= Andreas Buchner (historian) =

German historian (1776–1854)

Joseph Andreas Buchner (28 November 1776, in Altheim - 13 December 1854, in Munich) was a German historian. He was the author of a highly regarded multi-volume work on Bavarian history.

He studied theology at the Georgianum in Munich, and was ordained as a priest in 1799. From 1804, he taught philosophy at the lyceum in Dillingen, then in 1811 relocated as a professor of history to the lyceum in Regensburg.

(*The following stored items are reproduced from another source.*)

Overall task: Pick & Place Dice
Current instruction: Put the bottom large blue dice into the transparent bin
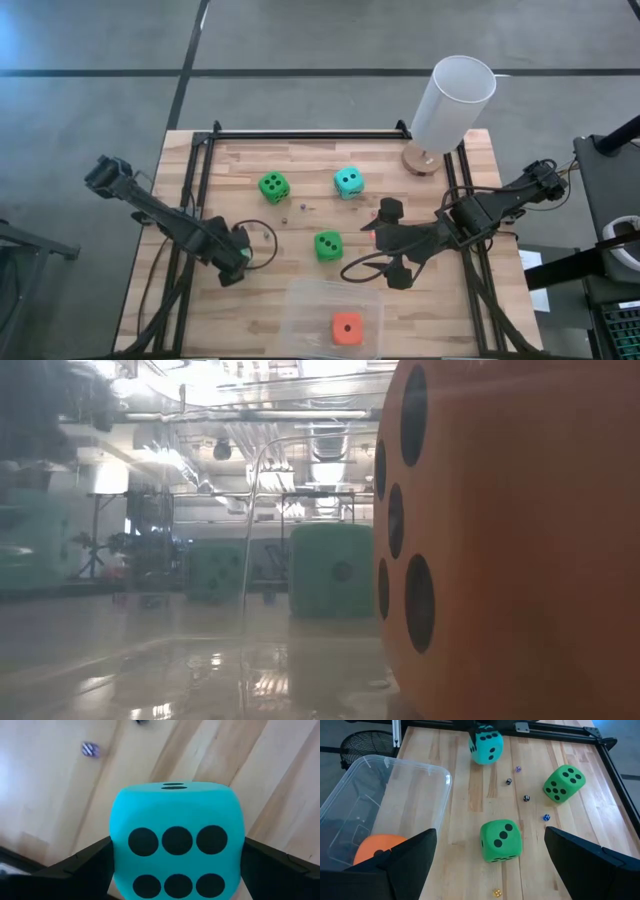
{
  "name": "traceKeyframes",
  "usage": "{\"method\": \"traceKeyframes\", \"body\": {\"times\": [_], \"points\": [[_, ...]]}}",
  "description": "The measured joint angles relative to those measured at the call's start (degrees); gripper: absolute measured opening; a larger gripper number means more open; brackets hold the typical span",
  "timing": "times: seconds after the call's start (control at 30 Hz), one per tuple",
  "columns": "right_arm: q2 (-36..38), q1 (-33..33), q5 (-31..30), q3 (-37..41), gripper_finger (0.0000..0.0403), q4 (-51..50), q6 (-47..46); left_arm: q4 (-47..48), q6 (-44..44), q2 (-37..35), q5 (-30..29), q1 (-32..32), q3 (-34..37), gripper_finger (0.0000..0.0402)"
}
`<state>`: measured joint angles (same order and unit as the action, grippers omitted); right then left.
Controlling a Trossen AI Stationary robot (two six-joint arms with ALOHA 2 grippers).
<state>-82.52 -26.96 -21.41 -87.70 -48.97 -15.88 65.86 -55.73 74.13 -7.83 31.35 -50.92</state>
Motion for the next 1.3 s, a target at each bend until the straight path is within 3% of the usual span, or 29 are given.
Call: {"method": "traceKeyframes", "body": {"times": [0.27,0.67,1.03,1.3], "points": [[0.02,0.0,0.02,0.0,0.0366,0.0,0.0,6.32,1.13,-0.11,-5.07,0.0,-9.24,0.0364],[0.0,0.0,0.0,0.0,0.0366,-0.02,-0.02,5.34,12.58,-0.09,-16.55,0.0,-22.77,0.0362],[0.0,0.0,0.02,0.0,0.0366,-0.02,0.0,-15.27,32.32,-0.02,-18.18,0.13,-25.24,0.0365],[0.0,-0.02,0.0,0.0,0.0366,0.0,0.0,-23.84,37.41,4.38,-17.72,1.57,-25.18,0.037]]}}
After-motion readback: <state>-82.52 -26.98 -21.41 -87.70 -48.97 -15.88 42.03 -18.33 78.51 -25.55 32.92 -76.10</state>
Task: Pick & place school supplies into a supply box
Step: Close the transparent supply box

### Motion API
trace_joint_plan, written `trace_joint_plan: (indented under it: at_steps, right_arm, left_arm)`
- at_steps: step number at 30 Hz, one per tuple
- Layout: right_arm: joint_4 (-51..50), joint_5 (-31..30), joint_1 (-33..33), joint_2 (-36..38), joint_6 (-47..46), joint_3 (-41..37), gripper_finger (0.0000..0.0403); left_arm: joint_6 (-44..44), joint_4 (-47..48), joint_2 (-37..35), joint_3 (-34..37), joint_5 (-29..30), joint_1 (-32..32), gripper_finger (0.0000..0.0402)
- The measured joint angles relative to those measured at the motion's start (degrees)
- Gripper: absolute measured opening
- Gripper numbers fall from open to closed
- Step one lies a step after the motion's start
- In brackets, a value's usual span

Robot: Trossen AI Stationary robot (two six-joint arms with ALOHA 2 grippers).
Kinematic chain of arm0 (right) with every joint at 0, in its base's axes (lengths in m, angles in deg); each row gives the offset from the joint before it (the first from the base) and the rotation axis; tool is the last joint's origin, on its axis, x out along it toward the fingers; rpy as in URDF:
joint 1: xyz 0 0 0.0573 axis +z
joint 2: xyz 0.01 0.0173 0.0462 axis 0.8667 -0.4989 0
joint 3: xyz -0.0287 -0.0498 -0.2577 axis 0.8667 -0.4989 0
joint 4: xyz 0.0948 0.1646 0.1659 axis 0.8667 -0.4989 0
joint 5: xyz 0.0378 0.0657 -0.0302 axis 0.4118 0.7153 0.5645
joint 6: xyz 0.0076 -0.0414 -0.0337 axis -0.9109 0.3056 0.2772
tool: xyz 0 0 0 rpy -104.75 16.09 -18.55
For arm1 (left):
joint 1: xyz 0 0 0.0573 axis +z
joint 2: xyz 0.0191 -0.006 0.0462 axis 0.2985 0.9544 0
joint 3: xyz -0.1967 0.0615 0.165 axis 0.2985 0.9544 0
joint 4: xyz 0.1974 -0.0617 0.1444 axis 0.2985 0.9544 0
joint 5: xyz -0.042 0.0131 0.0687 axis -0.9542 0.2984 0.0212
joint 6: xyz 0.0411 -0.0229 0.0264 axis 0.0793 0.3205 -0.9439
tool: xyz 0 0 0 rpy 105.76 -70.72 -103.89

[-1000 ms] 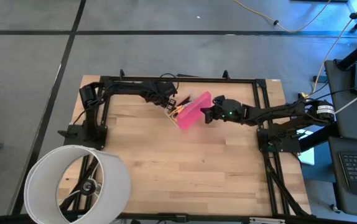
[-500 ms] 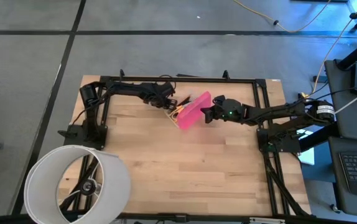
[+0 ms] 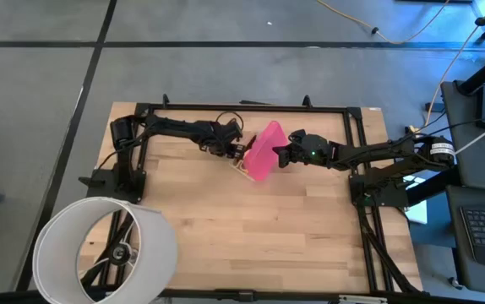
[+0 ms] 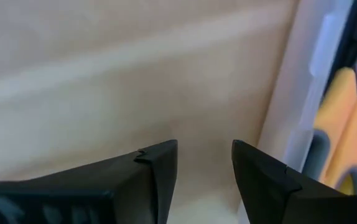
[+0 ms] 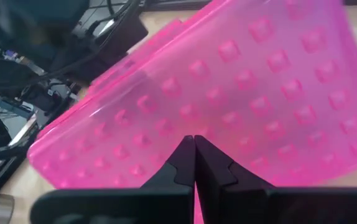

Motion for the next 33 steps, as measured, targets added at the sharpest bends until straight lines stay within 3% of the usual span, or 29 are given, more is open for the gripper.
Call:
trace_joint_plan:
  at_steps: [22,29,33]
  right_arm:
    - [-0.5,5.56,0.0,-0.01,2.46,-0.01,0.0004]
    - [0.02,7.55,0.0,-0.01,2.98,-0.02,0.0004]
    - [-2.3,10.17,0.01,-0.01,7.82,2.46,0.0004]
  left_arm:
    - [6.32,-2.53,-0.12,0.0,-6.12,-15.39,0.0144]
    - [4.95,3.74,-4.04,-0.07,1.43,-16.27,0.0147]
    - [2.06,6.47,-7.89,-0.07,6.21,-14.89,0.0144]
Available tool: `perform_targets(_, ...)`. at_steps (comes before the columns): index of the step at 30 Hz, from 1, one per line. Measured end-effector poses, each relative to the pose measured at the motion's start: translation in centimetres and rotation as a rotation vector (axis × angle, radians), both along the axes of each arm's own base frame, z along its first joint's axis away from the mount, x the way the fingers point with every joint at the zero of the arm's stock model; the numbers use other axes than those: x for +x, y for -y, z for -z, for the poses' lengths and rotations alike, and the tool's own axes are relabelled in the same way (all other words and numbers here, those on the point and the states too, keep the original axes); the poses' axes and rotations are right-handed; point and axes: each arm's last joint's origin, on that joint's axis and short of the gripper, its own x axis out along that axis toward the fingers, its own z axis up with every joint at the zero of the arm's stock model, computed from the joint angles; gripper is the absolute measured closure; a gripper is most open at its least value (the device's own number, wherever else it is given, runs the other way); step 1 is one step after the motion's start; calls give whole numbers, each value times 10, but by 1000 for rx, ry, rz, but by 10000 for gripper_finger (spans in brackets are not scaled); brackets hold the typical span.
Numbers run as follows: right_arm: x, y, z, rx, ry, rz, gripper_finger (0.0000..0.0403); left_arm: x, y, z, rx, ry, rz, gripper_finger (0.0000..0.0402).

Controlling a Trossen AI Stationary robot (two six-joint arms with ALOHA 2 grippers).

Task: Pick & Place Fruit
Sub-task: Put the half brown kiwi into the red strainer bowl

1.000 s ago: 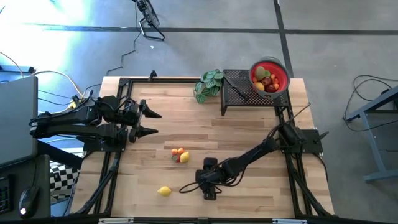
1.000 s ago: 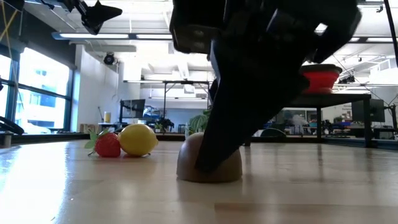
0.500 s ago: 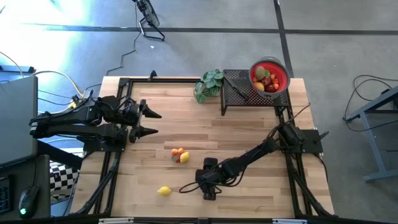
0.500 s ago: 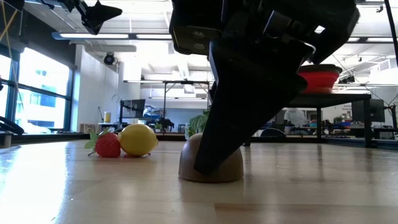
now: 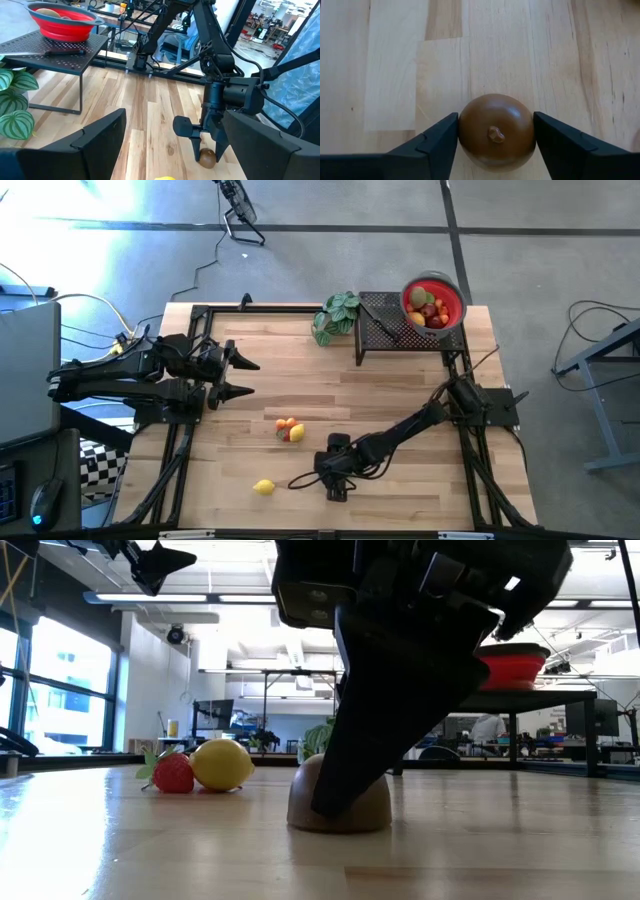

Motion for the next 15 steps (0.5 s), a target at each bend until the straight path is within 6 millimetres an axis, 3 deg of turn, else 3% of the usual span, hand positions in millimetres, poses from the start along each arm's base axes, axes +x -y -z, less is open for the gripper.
perform_targets(15, -2, 1, -30, 73, 62, 14, 173, 0, 0, 0, 0, 0, 0, 75)
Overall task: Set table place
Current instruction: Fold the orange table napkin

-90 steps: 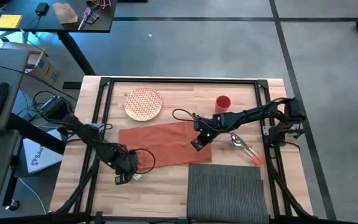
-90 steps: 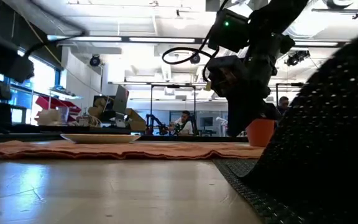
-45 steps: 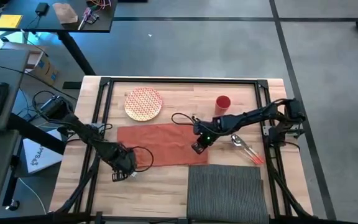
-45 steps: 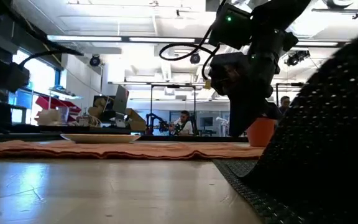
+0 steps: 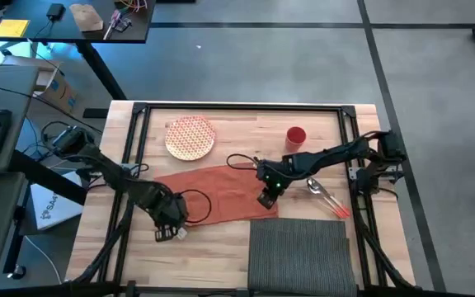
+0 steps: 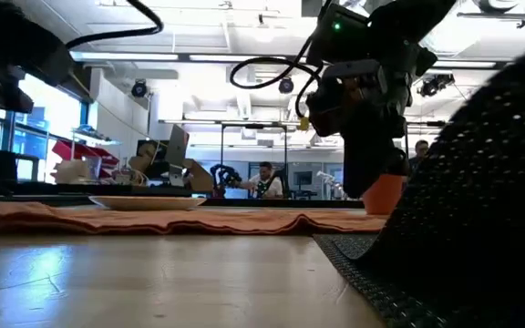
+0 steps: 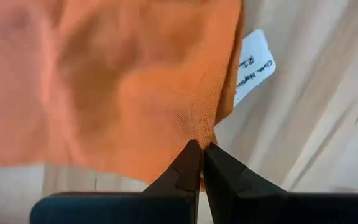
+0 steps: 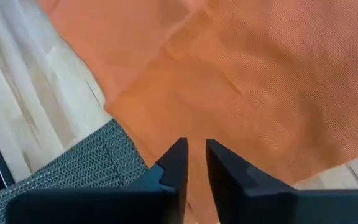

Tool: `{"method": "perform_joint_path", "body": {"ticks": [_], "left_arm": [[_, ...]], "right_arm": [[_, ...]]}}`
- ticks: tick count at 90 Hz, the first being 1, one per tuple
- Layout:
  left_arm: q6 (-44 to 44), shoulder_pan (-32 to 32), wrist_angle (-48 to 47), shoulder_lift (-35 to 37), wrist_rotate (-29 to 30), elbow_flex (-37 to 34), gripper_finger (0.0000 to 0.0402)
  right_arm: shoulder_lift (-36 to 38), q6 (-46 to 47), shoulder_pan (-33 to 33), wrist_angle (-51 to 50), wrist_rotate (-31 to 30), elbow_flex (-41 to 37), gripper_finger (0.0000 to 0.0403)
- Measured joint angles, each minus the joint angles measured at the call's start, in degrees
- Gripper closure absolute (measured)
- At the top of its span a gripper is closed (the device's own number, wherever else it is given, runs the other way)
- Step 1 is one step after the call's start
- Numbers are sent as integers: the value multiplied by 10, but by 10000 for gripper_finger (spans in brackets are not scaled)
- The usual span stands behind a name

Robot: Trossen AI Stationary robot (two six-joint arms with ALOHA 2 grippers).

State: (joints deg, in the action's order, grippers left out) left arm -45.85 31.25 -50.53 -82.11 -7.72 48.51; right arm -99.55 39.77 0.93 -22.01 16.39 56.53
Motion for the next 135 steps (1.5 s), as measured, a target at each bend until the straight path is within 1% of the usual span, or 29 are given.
{"method": "perform_joint_path", "body": {"ticks": [11,21,40,48,54,60,75,86,96,102,108,122,129,135], "left_arm": [[-15,-3,55,-1,-7,-43,393],[-34,-11,54,-3,-17,-76,375],[-26,-22,57,-3,-28,-84,320],[-33,-27,48,-3,-34,-84,310],[-35,-28,41,-3,-34,-82,314],[-35,-28,37,-3,-31,-79,327],[-32,-33,36,-3,-23,-78,391],[-35,-45,-5,5,-7,-44,399],[-56,-57,-82,28,38,13,401],[-90,-62,-119,50,83,45,401],[-130,-67,-148,74,125,60,401],[-229,-87,-191,126,215,43,401],[-256,-102,-193,144,266,22,401],[-280,-120,-184,158,286,3,401]], "right_arm": [[0,2,0,0,-12,0,317],[0,2,2,0,-15,0,301],[0,1,3,0,-25,0,293],[0,-3,3,0,-27,0,293],[0,-9,3,0,-28,0,293],[0,-13,3,0,-28,0,293],[0,-13,3,0,-32,0,293],[0,-27,3,-2,-26,0,293],[0,-24,-2,-15,-1,0,293],[0,-25,-4,-13,13,0,293],[0,-28,-5,-18,17,6,293],[0,-75,-5,-22,14,42,292],[0,-114,-5,-22,-13,64,292],[0,-149,-5,-21,-40,81,292]]}}
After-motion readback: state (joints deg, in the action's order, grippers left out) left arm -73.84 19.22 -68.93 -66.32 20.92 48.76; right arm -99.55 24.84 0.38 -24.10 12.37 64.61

In 1825, he became a member of the Bavarian Academy of Sciences, and during the following year, was named a professor of Bavarian history at the Ludwig-Maximilians-Universität München.

== Selected works ==
- Geschichte von Baiern (10 volumes 1820–55) - History of Bavaria.
- Lehrbuch der allgemeinen Geschichte (1826) - Textbook of general history.
- Neue Beiträge zur vaterländischen Geschichte, Geographie und Statistik : eine Fortsetzung der Westenrieder'schen Beiträge über dieselben Gegenstände (with Lorenz Zierl, 1832) - New contributions to national history, geography and statistics: a continuation of Lorenz von Westenrieder's contributions on the same subjects.
- Ueber die Einwohner Deutschlands im zweyten Jahrhundert der christlichen Zeitrechnung (1838) - On the inhabitants of Germany in the second century of the Christian chronology.
- Krieg des Herzogs Ludwig des Reichen mit Markgraf Albrecht Achilles von Brandenburg vom Jahr 1458-1462 (1842) - War of Louis IX, Duke of Bavaria with Margrave Albrecht Achilles of Brandenburg from the year 1458 to 1462.
- Landtafel der vier Rentämter des Fürstenthums Bayern zu Anfang der Regierung des Herzogs Maximilian I (1848) - Landtafel of the four rentamts of the principality of Bavaria at the beginning of the reign of Duke Maximilian I.
- Der letzte Landtag der altbayerischen Landstände im Jahre 1669 (1851) - The last Landtag of the old Bavarian provinces in 1669.